For more information about Creating a Personal Mission Statement, click here to read the corresponding section in the Playbook.
Flip Chart, Markers, Print Handouts
If participants are unfamiliar with what an actual personal mission statement looks like, have them read the “Personal Mission Statement Wizard” included in the Playbook. Describe the purpose of the activity. Ask for show of hands of who has completed the pre-reading. Give everyone a few minutes to read the article or refresh on its content (5 minutes).
Ask for show of hands of people who have written a personal mission statement or something like it in the past. If people in the group have experience, ask why they wrote a personal mission statement and how they did it. You might also ask them to share the statement. If no one has experience, tell the group that they will all have a first draft of their personal mission statement by the end of the session.
On a flip chart, write the following question: “What are the benefits of having a personal mission statement?” Ask participants to share ideas and write down the key ideas that emerge, capturing key phrases. Paraphrase verbally before writing down. Once you have a list of benefits, summarize them verbally and move to the next step (10 minutes).
Print a hard copy of the “Personal Mission Statement Worksheet” for each participant. Alternatively, put the questions on a Powerpoint slide or write them on a large white board or flip chart. Ask that each participant use the worksheet questions for 20 minutes to help them write a first draft of their personal mission statement. Remind them that they can improve the draft later and not to worry about the first draft being perfect. Observe participants as they work. When you observe that most participants have finished the task, give a verbal five-minute warning (15-20 minutes).

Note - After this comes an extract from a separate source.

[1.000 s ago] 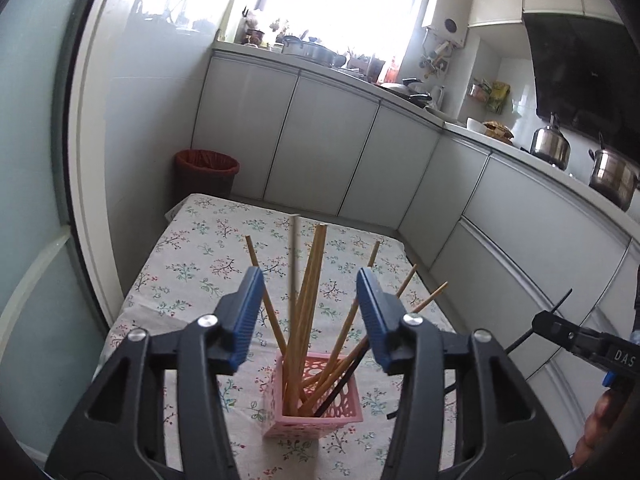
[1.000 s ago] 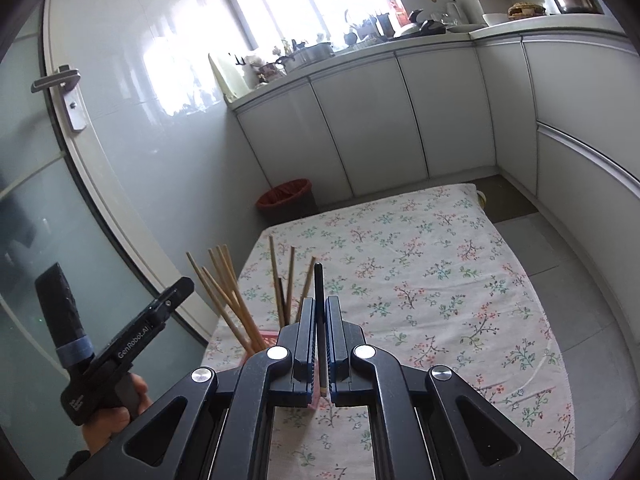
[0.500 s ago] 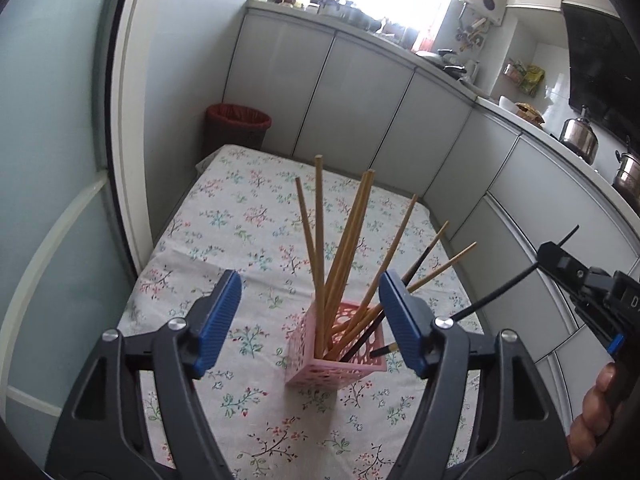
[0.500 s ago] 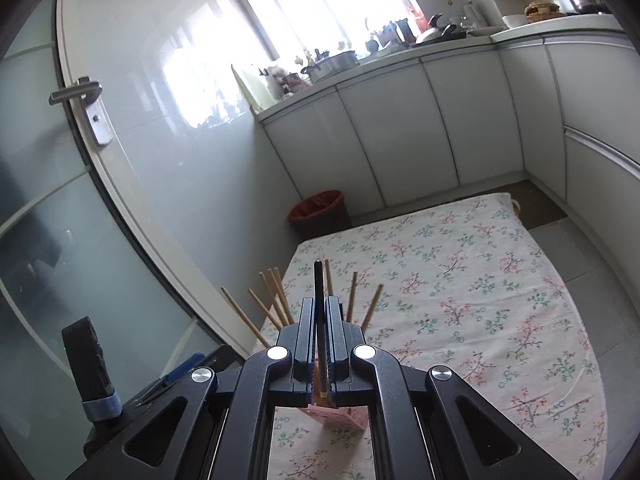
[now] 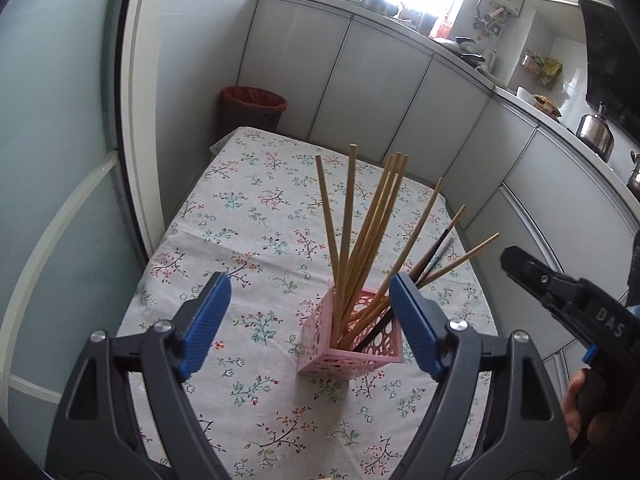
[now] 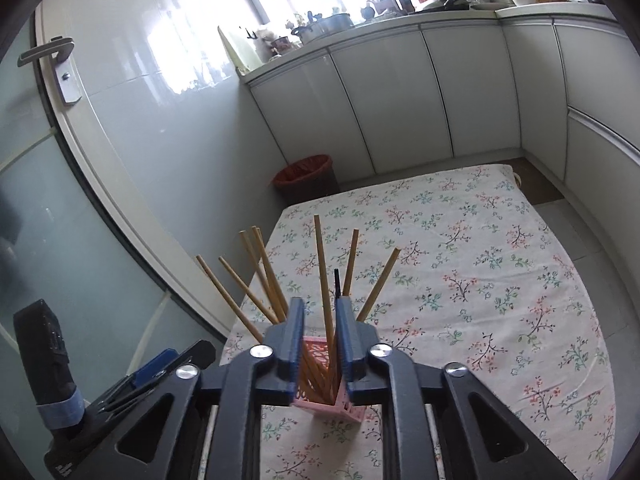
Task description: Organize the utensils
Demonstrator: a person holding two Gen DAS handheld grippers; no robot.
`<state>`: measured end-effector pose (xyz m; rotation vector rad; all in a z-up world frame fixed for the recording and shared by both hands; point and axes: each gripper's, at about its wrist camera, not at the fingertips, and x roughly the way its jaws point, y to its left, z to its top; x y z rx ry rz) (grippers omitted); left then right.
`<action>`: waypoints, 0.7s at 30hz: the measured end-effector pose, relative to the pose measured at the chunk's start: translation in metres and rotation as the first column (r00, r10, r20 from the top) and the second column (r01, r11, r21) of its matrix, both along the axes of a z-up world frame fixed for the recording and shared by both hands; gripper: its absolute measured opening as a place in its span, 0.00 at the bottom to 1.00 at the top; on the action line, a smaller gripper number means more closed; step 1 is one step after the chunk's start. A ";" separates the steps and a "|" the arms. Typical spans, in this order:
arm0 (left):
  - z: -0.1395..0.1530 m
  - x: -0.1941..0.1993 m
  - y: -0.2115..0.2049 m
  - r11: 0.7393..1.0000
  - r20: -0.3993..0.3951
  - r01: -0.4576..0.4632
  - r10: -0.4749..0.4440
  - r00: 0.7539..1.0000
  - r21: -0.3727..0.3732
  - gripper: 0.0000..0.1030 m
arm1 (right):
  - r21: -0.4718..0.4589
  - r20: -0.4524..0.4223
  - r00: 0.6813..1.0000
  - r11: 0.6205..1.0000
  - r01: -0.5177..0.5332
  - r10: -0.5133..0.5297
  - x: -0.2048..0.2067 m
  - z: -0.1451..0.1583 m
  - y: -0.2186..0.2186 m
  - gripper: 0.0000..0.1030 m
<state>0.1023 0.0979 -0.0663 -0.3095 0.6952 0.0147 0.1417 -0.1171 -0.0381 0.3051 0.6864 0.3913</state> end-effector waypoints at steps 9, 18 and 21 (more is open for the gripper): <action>0.008 -0.009 -0.018 0.999 -0.006 -0.014 0.014 1.000 0.044 0.86 | -0.050 0.057 0.997 0.998 0.049 -0.046 -0.027 0.018 -0.033 0.55; 0.036 -0.044 -0.073 0.981 0.014 0.033 -0.036 0.999 0.193 0.99 | -0.172 0.112 0.982 0.970 0.170 -0.152 -0.079 0.038 -0.085 0.89; 0.045 -0.063 -0.088 0.976 0.027 0.062 -0.069 0.997 0.208 0.99 | -0.244 0.128 0.967 0.938 0.245 -0.219 -0.097 0.046 -0.098 1.00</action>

Ask participants to work with a partner to share their personal mission statement and get feedback. Each person should take turns reading their mission statement to the other person.
This exercise should take no more than ten minutes. You can time it so each partner gets the same amount of time for feedback. After five minutes, tell participants that their time is up and that they need to switch roles. Let participants know when the exercise is over and have them reconvene in a full group (10 minutes).
Tell participants that they are going to share their personal mission statement with the full group. Ask for a volunteer to go first. After that person shares their personal mission statement, give them positive encouragement and encourage the whole group to do so as well. The first person who volunteers gets to choose the next person to share their personal mission statement. Repeat this process until everyone in the group has shared their personal mission statement (10 minutes).
Explain that writing a personal mission statement requires reflection, feedback, and revision over time. Ask them to quietly think about a trusted professional colleague who can offer additional feedback. Remind the group that refining this over the next couple of weeks will be key to ensure it resonates.